Abstract

Non-fused ring electron acceptors (NFRAs), whose central skeletons are selected from simple aromatic rings, have been developed to be the promising candidates to maintain a rational balance between cost and performance. In this work, a 2D/1A ternary blend system, with polymers PM6 and PTQ10 as the two donor components and small molecular BDDEH-4F as the NFRA, was designed for polymer solar cells (PSCs). Comparing with power conversion efficiencies (PCEs) of 12.16% and 8.28% for the PM6 and PTQ10 based binary active layers, respectively, the optimized PM6:PTQ10:BDDEH-4F = 0.85:0.15:1 ternary active layer could show improved photovoltaic parameters, giving a higher PCE of 13.04%. Based on Flory-Huggins interaction parameter estimations, PTQ10 is more miscible to the NFRA if compared with PM6, and thus the addition of PTQ10 in the ternary active layer would tune the morphology.

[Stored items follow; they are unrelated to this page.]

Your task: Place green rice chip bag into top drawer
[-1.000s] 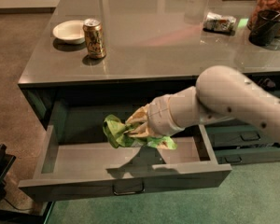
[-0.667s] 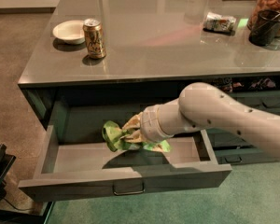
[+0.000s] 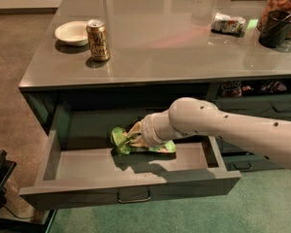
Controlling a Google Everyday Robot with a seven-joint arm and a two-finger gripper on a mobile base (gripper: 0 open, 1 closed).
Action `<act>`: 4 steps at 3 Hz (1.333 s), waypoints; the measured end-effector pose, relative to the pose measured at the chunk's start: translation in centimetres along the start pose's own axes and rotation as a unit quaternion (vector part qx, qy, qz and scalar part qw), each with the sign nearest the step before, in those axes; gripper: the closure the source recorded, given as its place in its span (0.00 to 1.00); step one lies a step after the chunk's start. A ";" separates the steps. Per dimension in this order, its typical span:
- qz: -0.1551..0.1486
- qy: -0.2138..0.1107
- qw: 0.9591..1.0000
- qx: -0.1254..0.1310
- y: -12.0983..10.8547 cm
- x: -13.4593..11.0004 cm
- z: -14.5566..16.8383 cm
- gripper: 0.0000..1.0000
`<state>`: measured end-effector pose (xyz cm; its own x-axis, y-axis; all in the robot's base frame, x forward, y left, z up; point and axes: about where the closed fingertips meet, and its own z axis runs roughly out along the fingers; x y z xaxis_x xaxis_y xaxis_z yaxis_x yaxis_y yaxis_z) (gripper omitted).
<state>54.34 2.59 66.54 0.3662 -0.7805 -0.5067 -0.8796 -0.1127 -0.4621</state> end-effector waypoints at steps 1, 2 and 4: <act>-0.002 0.003 1.000 0.000 -0.1 0.2 0.2 0.81; -0.002 0.003 1.000 0.000 -0.1 0.2 0.2 0.58; -0.002 0.003 1.000 0.000 -0.1 0.2 0.2 0.11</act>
Offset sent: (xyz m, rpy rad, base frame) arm 0.0024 -0.0001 -0.0018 -0.0063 -0.0039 -0.0001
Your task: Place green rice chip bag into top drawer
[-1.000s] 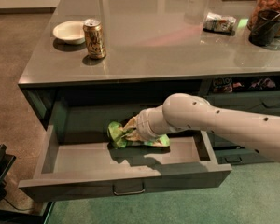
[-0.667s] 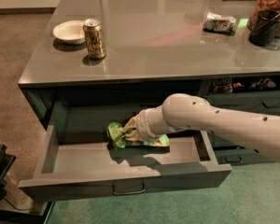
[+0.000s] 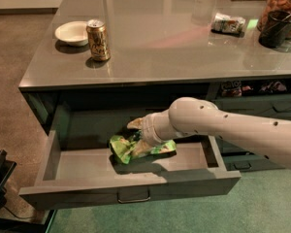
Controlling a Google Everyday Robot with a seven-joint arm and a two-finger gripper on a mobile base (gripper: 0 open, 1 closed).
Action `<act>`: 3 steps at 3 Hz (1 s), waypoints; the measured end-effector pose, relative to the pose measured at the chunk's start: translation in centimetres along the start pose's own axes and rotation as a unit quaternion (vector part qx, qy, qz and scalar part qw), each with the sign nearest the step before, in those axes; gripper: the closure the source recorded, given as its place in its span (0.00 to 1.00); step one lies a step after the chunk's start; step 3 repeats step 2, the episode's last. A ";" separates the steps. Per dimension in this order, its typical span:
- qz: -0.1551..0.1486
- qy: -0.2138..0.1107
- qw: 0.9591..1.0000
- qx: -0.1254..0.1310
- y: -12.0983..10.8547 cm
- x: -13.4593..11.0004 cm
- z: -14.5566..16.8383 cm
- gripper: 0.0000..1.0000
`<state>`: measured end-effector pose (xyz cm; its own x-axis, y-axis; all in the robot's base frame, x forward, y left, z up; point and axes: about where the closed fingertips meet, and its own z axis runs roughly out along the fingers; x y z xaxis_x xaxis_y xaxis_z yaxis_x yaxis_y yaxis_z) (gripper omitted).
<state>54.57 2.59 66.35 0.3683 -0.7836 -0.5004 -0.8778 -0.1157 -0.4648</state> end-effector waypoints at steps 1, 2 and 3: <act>0.000 0.000 1.000 0.000 0.0 0.0 0.0 0.00; 0.000 0.000 1.000 0.000 0.0 0.0 0.0 0.00; 0.000 0.000 1.000 0.000 0.0 0.0 0.0 0.00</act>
Offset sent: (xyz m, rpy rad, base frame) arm 0.0000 0.0000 0.0000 0.0000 0.0000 0.0000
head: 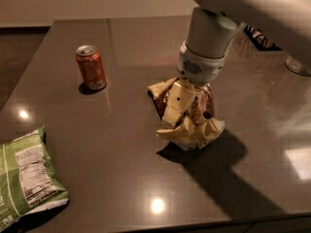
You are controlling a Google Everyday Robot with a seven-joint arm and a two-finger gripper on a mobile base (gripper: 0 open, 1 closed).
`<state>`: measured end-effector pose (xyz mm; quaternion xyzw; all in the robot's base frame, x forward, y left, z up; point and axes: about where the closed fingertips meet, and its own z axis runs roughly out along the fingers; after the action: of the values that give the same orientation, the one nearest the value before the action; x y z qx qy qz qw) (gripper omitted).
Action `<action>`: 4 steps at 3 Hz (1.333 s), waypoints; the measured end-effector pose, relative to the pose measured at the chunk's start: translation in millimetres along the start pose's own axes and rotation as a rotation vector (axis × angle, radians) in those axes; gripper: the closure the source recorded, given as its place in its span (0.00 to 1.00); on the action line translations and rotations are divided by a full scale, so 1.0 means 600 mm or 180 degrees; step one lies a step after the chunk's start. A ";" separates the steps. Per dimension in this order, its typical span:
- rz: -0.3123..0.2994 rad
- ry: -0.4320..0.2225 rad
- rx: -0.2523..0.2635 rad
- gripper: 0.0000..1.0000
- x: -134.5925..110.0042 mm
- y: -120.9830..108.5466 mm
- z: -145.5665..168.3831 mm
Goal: Pick brown chip bag
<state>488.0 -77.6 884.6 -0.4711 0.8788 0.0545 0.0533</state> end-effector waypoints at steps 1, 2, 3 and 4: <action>0.0049 -0.0032 0.0088 0.38 0.001 -0.016 -0.014; 0.0096 -0.0069 0.0171 0.62 0.009 -0.031 -0.031; 0.0033 -0.0197 0.0289 0.93 0.014 -0.035 -0.075; -0.0137 -0.0379 0.0388 1.00 0.011 -0.023 -0.125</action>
Offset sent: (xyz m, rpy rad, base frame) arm 0.0142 -0.0328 0.0264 -0.0245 -0.0617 -0.0602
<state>492.6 -101.6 957.1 -0.4818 0.8654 0.0277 0.1351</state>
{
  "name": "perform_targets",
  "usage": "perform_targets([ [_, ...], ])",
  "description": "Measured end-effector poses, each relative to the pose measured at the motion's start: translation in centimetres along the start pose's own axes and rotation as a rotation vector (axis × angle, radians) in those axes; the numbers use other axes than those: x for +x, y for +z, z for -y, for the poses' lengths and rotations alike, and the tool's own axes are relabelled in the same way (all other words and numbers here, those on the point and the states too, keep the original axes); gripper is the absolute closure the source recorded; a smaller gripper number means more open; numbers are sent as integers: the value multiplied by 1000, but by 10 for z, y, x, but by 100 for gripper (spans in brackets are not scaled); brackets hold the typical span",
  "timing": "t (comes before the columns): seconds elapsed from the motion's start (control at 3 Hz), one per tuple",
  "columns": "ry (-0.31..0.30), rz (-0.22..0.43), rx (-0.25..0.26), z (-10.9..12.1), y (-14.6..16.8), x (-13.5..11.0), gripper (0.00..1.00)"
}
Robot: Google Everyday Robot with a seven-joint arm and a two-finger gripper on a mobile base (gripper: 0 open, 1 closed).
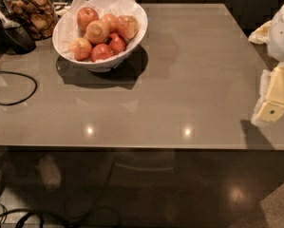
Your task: Pick apple from white bowl
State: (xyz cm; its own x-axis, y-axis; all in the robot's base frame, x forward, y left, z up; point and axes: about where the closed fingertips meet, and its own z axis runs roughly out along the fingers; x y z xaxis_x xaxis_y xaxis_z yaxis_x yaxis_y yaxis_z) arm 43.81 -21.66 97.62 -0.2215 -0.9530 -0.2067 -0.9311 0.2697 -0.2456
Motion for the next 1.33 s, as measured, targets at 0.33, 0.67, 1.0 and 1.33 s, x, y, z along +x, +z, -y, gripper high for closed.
perform_targets([
  [0.33, 0, 0, 0, 0, 0, 0, 0],
  [0.67, 13, 18, -4, 20, -4, -9, 0],
  [1.0, 29, 3, -16, 61, -5, -24, 0],
  [1.33, 16, 28, 36, 109, -17, -60, 0],
])
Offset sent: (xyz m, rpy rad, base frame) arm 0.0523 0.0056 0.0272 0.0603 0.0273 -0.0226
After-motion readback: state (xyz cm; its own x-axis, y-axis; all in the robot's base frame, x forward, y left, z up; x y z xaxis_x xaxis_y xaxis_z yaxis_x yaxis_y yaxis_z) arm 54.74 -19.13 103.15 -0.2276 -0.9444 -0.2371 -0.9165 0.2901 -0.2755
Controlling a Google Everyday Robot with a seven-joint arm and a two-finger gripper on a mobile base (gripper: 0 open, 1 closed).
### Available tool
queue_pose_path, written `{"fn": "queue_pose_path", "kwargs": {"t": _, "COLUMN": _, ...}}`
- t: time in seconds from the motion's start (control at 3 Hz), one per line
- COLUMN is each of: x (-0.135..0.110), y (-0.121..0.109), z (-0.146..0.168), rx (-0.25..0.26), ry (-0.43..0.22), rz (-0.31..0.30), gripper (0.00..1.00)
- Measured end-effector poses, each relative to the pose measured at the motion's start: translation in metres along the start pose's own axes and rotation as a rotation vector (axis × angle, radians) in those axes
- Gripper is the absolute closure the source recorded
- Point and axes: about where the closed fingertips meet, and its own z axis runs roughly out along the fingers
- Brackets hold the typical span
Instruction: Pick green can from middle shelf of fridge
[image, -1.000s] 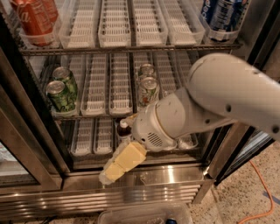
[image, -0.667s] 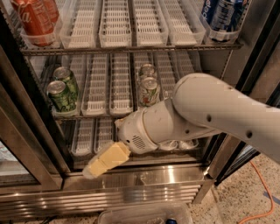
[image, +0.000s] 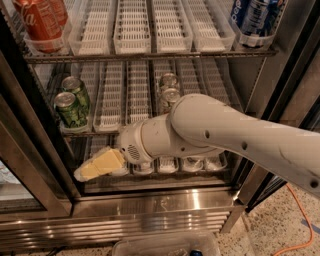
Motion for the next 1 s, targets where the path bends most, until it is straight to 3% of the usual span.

Enhanced exciton dissociation, suppressed trap-assisted recombination, higher and more balanced charge mobilities, and optimized morphology were achieved for the ternary blend system, finally contributing to the improved photocurrent and fill factor. Polymer PTQ10 is a notable low cost donor. Therefore, the 2D/1A ternary strategy should provide a ternary active layer with cost saving advantage. • 2D/1A ternary active layer for non-fused ring electron acceptor. • The ternary solar cells showing PCE of 13.04%, higher than 8.28–12.16% for binary solar cells. • The ternary active layer provides cost saving advantage.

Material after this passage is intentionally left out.